August 22, 2014

So, Jeff Larson from ProPublica came yesterday to talk to us at the Lede Program, and damn that guy is awesome.

My data journalism hero!

Jeff Larson, my data journalism hero!

First, he showed us his work with the ProPublica Message Machine, where they first crowdsourced, then reverse engineered Obama’s political targeting algorithm. Turns out they used decision trees for that, so we got to talk about decision trees. But since it was an awesome project important to democracy, we also got to talk about democracy.

After that lengthy discussion, Jeff told us about using clustering algorithms to find interesting emails in foreign languages (and in particular, to sort out the spam). He mentioned both cosine similarity and k-means, which was cool because the Lede students already knew about those, and for a moment the class was like, “hey we can do this!” and it was true.

But just then, he showed us how to bypass captcha pages, at least 90% of the time, using neural networks. He seemed to somehow remain humble whilst explaining that he did this over a lunch break. Then the class was like, “holy shit this guy is a crazy genius!” and that was true too. 
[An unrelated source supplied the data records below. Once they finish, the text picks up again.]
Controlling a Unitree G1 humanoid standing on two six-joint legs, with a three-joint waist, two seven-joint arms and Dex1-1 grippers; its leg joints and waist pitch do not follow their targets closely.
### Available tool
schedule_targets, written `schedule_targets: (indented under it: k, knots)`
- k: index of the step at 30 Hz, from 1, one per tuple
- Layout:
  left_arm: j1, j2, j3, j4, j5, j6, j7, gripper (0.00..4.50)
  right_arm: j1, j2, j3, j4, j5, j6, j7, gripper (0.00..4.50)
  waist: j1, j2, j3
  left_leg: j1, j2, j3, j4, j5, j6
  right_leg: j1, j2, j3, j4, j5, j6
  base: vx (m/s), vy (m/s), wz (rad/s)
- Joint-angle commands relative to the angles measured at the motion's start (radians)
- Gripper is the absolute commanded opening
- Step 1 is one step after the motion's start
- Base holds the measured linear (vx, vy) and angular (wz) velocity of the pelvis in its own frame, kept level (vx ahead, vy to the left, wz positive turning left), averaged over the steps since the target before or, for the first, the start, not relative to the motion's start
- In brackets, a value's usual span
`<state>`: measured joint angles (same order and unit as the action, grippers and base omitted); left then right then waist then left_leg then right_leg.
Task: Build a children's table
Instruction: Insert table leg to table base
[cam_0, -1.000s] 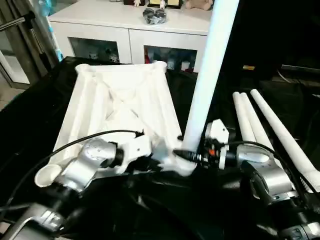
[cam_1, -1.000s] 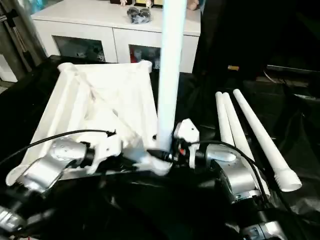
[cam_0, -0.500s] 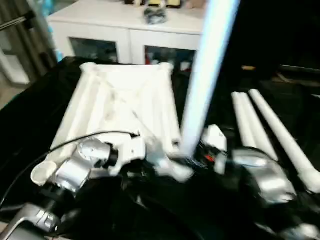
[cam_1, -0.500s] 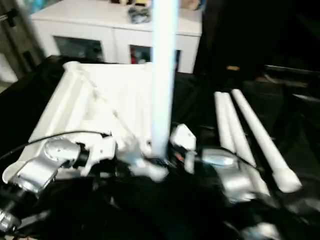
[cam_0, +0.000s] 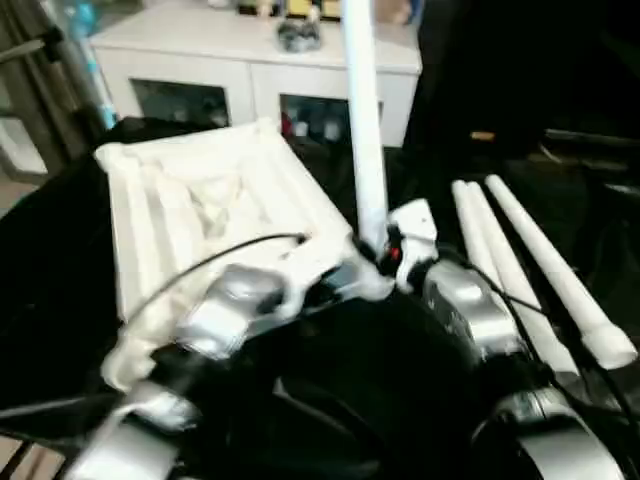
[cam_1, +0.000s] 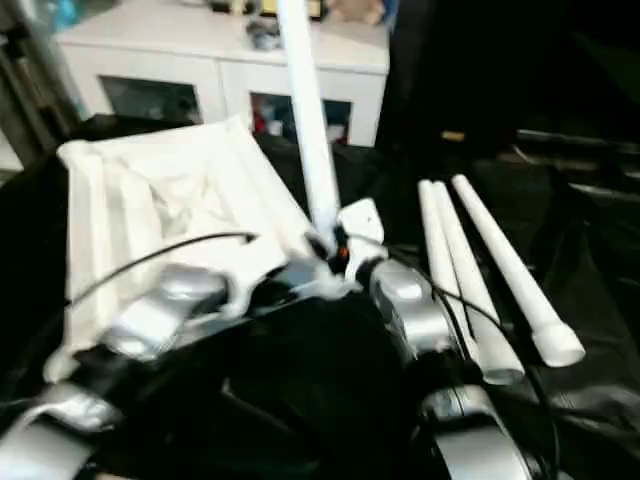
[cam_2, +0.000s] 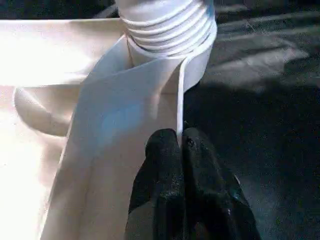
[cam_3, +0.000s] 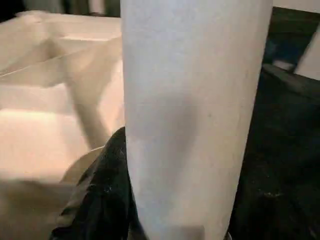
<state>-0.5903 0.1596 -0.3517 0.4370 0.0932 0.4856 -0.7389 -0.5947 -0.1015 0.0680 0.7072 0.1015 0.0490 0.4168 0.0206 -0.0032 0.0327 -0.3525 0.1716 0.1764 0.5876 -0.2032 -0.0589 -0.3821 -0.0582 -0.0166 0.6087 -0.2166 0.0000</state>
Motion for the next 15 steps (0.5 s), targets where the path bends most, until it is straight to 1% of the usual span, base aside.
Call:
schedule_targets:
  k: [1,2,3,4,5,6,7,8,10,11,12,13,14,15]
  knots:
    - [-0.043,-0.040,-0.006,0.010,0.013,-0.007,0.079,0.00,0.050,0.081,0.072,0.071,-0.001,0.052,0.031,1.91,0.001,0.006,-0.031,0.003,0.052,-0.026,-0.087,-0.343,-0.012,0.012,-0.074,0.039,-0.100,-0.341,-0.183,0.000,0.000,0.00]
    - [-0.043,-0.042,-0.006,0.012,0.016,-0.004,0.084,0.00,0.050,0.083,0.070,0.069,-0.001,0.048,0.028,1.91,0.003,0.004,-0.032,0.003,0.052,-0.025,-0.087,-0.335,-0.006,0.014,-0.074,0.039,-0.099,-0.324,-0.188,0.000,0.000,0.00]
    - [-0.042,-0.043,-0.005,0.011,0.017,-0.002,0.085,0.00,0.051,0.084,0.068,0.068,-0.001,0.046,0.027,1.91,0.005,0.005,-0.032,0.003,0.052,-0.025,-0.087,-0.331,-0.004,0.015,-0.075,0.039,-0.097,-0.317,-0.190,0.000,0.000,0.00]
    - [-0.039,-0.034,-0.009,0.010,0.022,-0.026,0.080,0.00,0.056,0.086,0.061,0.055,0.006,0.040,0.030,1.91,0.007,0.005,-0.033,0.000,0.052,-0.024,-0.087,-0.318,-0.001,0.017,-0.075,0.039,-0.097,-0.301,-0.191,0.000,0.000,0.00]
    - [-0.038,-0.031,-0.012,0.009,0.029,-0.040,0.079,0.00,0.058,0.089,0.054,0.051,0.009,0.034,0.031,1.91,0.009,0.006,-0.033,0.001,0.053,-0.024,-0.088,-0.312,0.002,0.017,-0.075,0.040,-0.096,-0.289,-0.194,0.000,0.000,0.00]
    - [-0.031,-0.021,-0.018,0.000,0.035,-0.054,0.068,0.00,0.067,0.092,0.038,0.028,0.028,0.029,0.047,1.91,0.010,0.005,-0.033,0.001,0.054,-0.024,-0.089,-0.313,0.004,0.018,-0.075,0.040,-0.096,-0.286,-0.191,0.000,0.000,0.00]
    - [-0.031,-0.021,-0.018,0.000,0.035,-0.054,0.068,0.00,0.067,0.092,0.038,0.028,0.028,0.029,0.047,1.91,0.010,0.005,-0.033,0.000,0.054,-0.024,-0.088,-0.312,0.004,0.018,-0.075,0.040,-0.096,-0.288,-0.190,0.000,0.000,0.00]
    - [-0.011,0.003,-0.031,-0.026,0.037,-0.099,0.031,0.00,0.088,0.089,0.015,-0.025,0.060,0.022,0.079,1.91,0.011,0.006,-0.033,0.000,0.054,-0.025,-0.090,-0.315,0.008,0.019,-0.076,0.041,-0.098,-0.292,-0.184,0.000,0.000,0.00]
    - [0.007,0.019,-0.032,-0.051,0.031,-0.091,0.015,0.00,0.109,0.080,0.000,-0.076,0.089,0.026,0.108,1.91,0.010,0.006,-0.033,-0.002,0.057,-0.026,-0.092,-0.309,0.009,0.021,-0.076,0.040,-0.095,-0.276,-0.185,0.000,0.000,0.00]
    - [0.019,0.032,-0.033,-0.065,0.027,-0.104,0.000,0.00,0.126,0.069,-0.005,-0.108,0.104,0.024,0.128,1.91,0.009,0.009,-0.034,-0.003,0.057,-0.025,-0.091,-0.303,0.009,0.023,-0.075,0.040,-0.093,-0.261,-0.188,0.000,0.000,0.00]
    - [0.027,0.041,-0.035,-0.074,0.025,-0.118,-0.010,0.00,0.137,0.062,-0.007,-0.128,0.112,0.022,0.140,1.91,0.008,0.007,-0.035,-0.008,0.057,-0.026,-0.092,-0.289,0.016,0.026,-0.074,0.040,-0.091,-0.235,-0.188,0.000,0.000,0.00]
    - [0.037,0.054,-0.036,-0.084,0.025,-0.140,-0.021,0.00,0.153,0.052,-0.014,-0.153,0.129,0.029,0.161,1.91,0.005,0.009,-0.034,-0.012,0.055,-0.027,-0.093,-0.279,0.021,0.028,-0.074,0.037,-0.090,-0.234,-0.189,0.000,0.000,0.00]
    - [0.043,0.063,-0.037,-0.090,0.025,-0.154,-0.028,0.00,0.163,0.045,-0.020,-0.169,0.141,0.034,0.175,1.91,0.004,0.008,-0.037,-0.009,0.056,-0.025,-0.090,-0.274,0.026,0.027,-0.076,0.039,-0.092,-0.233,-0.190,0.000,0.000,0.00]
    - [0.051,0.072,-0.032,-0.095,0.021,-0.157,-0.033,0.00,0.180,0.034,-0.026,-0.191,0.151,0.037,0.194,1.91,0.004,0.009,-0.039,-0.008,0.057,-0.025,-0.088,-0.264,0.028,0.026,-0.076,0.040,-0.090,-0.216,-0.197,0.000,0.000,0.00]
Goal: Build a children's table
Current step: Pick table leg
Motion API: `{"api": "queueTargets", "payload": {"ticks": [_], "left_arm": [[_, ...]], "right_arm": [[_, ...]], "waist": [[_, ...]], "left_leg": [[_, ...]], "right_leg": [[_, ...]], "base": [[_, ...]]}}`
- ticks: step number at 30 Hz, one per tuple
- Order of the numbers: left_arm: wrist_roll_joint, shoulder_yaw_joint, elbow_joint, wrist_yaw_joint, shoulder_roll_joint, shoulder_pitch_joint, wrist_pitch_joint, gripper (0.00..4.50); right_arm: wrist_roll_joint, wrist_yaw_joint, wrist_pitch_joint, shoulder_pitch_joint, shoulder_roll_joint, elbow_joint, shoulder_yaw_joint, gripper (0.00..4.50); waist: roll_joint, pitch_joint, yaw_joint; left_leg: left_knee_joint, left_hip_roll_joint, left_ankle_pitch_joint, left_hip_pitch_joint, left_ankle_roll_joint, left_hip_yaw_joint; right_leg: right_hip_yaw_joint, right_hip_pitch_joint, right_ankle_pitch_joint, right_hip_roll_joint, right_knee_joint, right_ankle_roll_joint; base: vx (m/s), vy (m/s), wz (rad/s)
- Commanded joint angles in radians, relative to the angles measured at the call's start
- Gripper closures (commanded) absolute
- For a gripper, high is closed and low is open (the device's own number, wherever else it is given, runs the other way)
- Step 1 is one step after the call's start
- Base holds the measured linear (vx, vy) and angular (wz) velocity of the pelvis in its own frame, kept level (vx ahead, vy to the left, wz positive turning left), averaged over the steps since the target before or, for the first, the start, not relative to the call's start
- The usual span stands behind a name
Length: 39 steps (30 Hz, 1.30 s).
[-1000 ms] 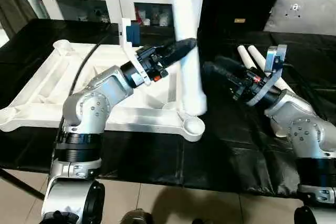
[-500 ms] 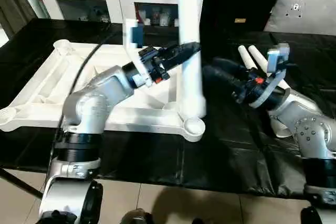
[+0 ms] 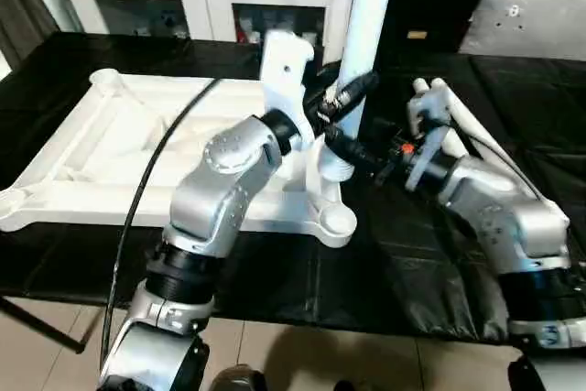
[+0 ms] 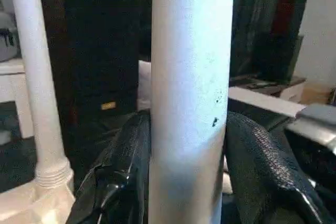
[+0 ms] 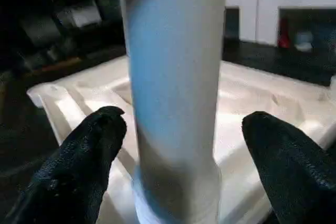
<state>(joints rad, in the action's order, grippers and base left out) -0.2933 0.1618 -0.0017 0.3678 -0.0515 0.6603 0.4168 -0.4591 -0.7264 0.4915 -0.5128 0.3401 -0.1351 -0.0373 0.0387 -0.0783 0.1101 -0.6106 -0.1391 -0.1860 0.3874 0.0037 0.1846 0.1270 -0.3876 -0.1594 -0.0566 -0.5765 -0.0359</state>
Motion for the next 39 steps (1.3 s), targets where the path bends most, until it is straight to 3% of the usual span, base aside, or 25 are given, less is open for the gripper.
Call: {"api": "queueTargets", "payload": {"ticks": [1,4,5,9,30,39], "left_arm": [[0.03,0.029,-0.029,0.009,-0.009,-0.001,-0.015,2.66],[0.05,0.048,-0.03,0.016,-0.02,-0.003,-0.021,2.66],[0.055,0.054,-0.033,0.021,-0.023,-0.006,-0.023,2.66],[0.052,0.064,-0.049,0.034,-0.015,-0.018,-0.018,2.66],[0.022,0.076,-0.102,0.081,-0.006,-0.044,0.019,2.66],[0.029,0.072,-0.1,0.081,-0.003,-0.044,0.018,2.66]], "right_arm": [[0.016,0.006,-0.015,-0.016,-0.004,-0.003,-0.013,0.47],[0.026,0.009,-0.021,-0.018,-0.005,-0.009,-0.02,0.47],[0.033,0.012,-0.025,-0.019,-0.006,-0.013,-0.023,0.47],[0.043,0.017,-0.04,-0.022,-0.021,-0.031,-0.012,0.47],[0.056,-0.013,-0.051,-0.02,-0.032,-0.044,-0.021,2.46],[0.063,-0.023,-0.046,-0.014,-0.033,-0.044,-0.028,2.55]], "waist": [[-0.02,0.076,0.001],[-0.019,0.077,0.002],[-0.012,0.079,0.005],[-0.017,0.081,0.004],[-0.017,0.085,0.007],[-0.018,0.085,0.007]], "left_leg": [[0.07,-0.103,-0.182,-0.02,0.049,-0.053],[0.071,-0.106,-0.172,-0.02,0.05,-0.053],[0.07,-0.106,-0.172,-0.021,0.047,-0.054],[0.07,-0.108,-0.171,-0.02,0.045,-0.053],[0.066,-0.108,-0.151,-0.02,0.052,-0.05],[0.065,-0.106,-0.14,-0.018,0.057,-0.05]], "right_leg": [[-0.073,0.045,-0.43,-0.129,0.091,-0.059],[-0.075,0.043,-0.401,-0.128,0.086,-0.067],[-0.075,0.044,-0.397,-0.13,0.084,-0.071],[-0.075,0.047,-0.374,-0.131,0.082,-0.089],[-0.077,0.049,-0.342,-0.13,0.076,-0.105],[-0.077,0.05,-0.337,-0.13,0.075,-0.104]], "base": [[0.0,0.0,0.0],[0.0,0.0,0.0],[0.0,0.0,0.0],[0.0,0.0,0.0],[0.0,0.0,0.0],[0.0,0.0,0.0]]}}
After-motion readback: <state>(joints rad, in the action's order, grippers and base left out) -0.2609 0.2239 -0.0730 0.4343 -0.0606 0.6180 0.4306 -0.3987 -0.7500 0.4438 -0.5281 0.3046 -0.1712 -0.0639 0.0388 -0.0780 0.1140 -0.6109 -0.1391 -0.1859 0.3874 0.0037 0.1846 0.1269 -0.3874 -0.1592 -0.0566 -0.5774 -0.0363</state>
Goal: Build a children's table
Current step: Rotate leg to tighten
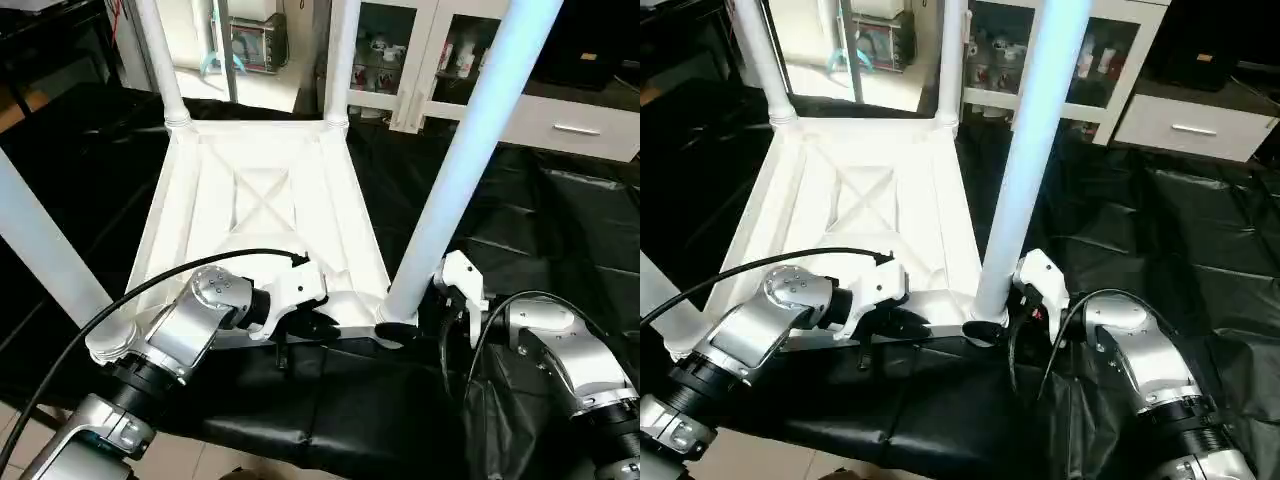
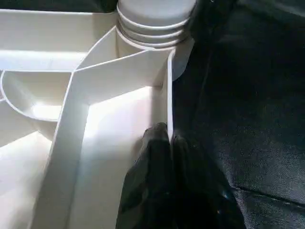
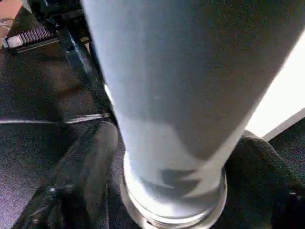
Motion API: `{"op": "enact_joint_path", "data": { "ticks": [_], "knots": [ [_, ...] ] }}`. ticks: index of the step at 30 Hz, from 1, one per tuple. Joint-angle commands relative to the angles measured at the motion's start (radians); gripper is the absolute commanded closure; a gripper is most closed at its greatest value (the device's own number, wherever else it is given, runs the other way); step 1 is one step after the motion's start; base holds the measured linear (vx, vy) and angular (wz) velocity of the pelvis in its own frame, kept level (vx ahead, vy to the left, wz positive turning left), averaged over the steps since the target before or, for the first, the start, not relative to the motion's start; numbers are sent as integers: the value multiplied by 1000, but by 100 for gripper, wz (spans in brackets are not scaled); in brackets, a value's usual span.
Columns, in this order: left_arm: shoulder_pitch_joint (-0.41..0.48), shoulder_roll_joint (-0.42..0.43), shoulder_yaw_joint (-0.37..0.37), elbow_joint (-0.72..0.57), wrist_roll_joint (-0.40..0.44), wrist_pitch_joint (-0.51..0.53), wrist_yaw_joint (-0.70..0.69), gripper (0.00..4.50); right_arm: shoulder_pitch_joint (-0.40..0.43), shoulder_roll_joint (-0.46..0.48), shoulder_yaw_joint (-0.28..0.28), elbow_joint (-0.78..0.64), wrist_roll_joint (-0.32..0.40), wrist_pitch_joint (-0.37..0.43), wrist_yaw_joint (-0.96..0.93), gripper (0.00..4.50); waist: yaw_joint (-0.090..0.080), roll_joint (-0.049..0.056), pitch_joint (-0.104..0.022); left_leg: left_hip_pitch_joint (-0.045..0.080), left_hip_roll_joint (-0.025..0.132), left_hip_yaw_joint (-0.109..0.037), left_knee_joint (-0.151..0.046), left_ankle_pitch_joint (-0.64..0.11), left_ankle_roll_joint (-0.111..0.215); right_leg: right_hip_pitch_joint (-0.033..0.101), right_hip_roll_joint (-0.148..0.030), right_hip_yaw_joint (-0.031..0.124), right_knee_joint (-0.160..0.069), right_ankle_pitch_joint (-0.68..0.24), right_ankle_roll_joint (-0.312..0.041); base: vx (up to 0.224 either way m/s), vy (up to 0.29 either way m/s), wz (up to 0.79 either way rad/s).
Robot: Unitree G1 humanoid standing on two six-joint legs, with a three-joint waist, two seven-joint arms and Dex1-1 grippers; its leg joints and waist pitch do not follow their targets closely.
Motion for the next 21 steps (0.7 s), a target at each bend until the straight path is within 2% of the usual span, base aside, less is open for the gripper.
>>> {"op": "enact_joint_path", "data": {
  "ticks": [1,6,9,10,14,17,19,20,21],
  "knots": [
    [13,-8,-40,-15,-5,7,-32,450,-4,-11,6,3,8,-14,31,130,-4,-10,-61,18,64,-24,-72,-110,75,44,-62,42,-51,-105,-264,0,0,0],
    [13,-2,-43,-18,-3,11,-37,450,-3,-12,7,7,5,-17,46,180,-3,-10,-61,18,64,-25,-71,-109,78,45,-63,42,-50,-100,-267,0,0,0],
    [17,2,-44,-21,-2,14,-41,450,5,-16,10,1,7,-15,56,188,-3,-10,-61,18,64,-25,-71,-110,78,45,-62,42,-50,-101,-269,0,0,0],
    [19,5,-44,-23,-2,17,-43,450,8,-19,12,0,6,-15,60,190,-2,-6,-61,18,64,-25,-71,-110,77,45,-63,42,-50,-101,-269,0,0,0],
    [21,6,-37,-20,5,25,-30,450,17,-14,4,4,5,-14,47,192,-2,-7,-62,18,64,-25,-70,-106,78,46,-61,41,-48,-86,-274,0,0,0],
    [6,-15,-19,16,23,48,37,450,3,9,-2,53,-45,-27,-51,193,-3,-7,-60,18,64,-24,-70,-113,73,45,-61,42,-50,-96,-275,0,0,0],
    [-24,-44,-1,69,51,70,123,450,-26,42,-5,131,-127,-46,-206,193,-8,-7,-53,19,62,-26,-77,-184,40,41,-62,42,-64,-201,-256,0,0,0],
    [-33,-51,2,82,58,75,143,450,-33,50,-7,149,-142,-44,-243,193,-15,-7,-46,21,59,-28,-81,-251,12,35,-60,41,-75,-309,-229,0,0,0],
    [-62,-85,25,126,72,103,222,450,-48,87,-30,185,-155,-17,-347,193,-19,-9,-44,24,58,-30,-84,-287,-5,35,-61,40,-80,-372,-211,0,0,0]
  ]
}}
Then Jeff led the entire program downtown to the ProPublica offices and gave us a tour of the office, and some of the other data journalists came in and told us what they were up to, which was super awesome but also top secret so I can’t tell you anything else about it. Suffice it to say they were all very awesome and that only one of them had formal CS training (Jeff was a lit major!), so the day was overall very inspiring and thought provoking.